Keith Haring, "Untitled," 1985. Feeling pulled in many directions? Learning to love your body might help!

Keith Haring, "Untitled," 1985. Feeling pulled in many directions? Learning to love your body might help!

The Learning to Love Your Body group is kicking off this weekend, and I’ve got some pre-work for people who are registered and signed up. But in case you’re wanting a taste of what this group is about, I’ve decided to share it here so that you can feel fed and engaged by the possibility of living a life where you cherish, love, listen to, and enjoy your body.

First, have you seen Jes Baker’s talk about the Social Impact of Body Love on Everyday Feminism? If you haven’t, take a look here. We’ll be talking about this video on day two of the group, but it’s so ripe with content that it’s worth watching a few times over. Some of the statistics might surprise you. (Did you know that 81% of 10-year-olds are afraid of being fat? And that they’re more afraid of being fat than they are of cancer, war, or losing both their parents?) Jes Baker also has an awesome blog at www.themilitantbaker.com.
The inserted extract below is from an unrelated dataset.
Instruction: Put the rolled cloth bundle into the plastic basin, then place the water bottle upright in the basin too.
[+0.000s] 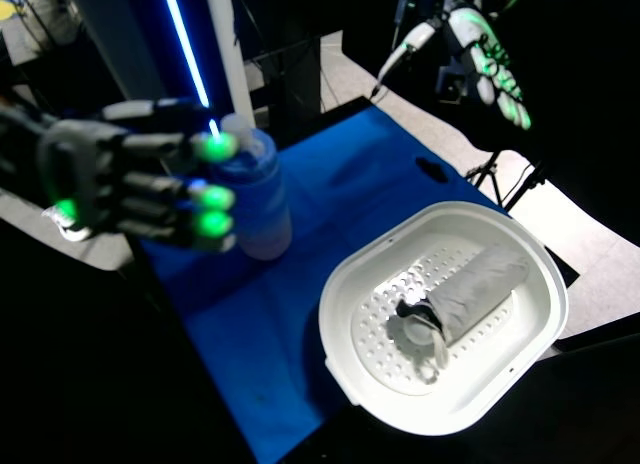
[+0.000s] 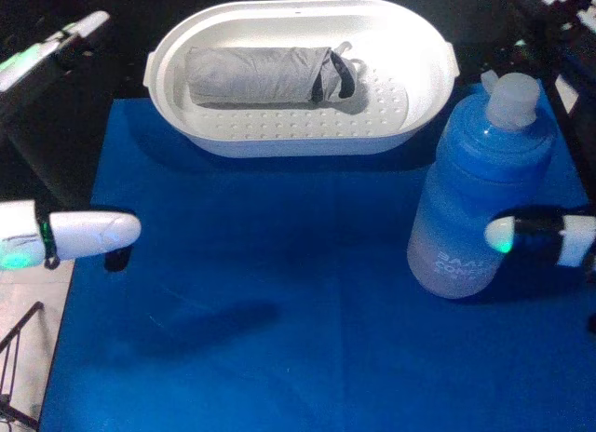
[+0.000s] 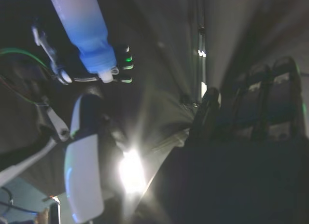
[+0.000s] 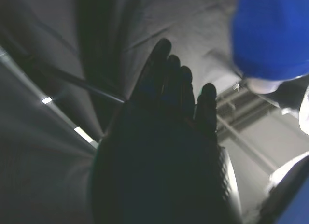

Next, I’m encouraging everyone to purchase or borrow a copy of Embody by Connie Sobczak. I’ll be using some of the exercises from this book in our group, and we’ll be reading passages from the five Core Competencies of the Be Body Positive model. We’ll start with learning how to Reclaim Health, meaning, how to live in a way that prioritizes a holistic view of health with you as the expert of your body. Practicing intuitive self-care, cultivating self-love, declaring your own authentic beauty, and building community are the remaining competencies, and we will explore how to integrate these in your life in the Learning to Love Your Body group.

Finally, here is a set of questions to get you started on the path toward learning to love—and listen to—your body!

Start by finding, borrowing, buying, or making a journal. Think about your answers to these questions and write down your responses. Take as much time as you like and be as messy and incoherent as you wish. Nobody will read this except you. We'll talk more about these ideas and will have more time to explore them in person, but to get your mind working, try these on:

1. What kind of messages have I received about my body throughout my life? Where do they come from? What do I believe about my body and other people’s bodies?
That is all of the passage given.